Ian Thomson

‘Fanny and Stella: The Young Men Who Shocked Victorian England’, by Neil McKenna – review

issue 09 March 2013

Mick Jagger, the Danny La Rue of rock, impersonates a woman on the cover of the 1978 Stones album Some Girls. Vaudeville performers in the Jagger mould love to put on lipstick and ‘false bubbies’ (as Neil McKenna calls them). Boy X-Factor contestants, with their shaved eyebrows, diamond earrings and nails lovingly manicured, present an almost Gloria Swanson-like image of adornment.

Perhaps it is merely romantic to suggest that the stylised wigs and gowns worn by our bishops and high court judges also have a homoerotic component. The former Pope Benedict XVI’s ruby-red pumps were nothing compared to the faux ermines worn in the House of Lords.
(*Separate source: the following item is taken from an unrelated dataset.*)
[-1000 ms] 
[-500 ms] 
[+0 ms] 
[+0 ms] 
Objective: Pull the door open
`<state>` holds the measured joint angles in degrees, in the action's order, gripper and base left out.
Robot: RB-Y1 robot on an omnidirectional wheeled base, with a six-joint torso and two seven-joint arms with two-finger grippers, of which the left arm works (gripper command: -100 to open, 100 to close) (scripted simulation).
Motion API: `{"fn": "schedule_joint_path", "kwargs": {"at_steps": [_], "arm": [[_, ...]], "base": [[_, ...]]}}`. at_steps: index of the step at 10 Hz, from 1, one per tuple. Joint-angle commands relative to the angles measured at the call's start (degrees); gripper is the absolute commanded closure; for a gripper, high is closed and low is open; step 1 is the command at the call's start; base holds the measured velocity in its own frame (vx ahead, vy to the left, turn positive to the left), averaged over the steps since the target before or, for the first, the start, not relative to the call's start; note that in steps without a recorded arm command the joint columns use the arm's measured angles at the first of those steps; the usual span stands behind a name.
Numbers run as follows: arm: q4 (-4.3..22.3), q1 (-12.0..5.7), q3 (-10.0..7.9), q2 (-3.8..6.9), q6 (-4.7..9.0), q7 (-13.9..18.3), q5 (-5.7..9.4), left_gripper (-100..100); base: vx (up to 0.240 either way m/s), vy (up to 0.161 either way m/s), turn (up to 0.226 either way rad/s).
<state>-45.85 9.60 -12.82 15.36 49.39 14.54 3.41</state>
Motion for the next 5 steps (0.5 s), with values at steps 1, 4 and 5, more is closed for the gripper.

Frederick ‘Fanny’ Park, a judge’s son, and Ernest ‘Stella’ Boulton, were Victorian-era transvestites who lived large and lurid on the streets of London. Stella, the more presentable of the two, liked to flounce up and down Burlington Arcade on the lookout for suitors. One of her admirers, Lord Arthur Clinton, was the godson of William Gladstone and known to frequent androgynes and hermaphrodites of one stripe or another.

In the Britain of that time, buggery carried a sentence of servitude for life (originally it had carried the death penalty). Unsurprisingly, the Metropolitan Police had been keeping tabs on the ‘he-she-ladies’ Fanny and Stella.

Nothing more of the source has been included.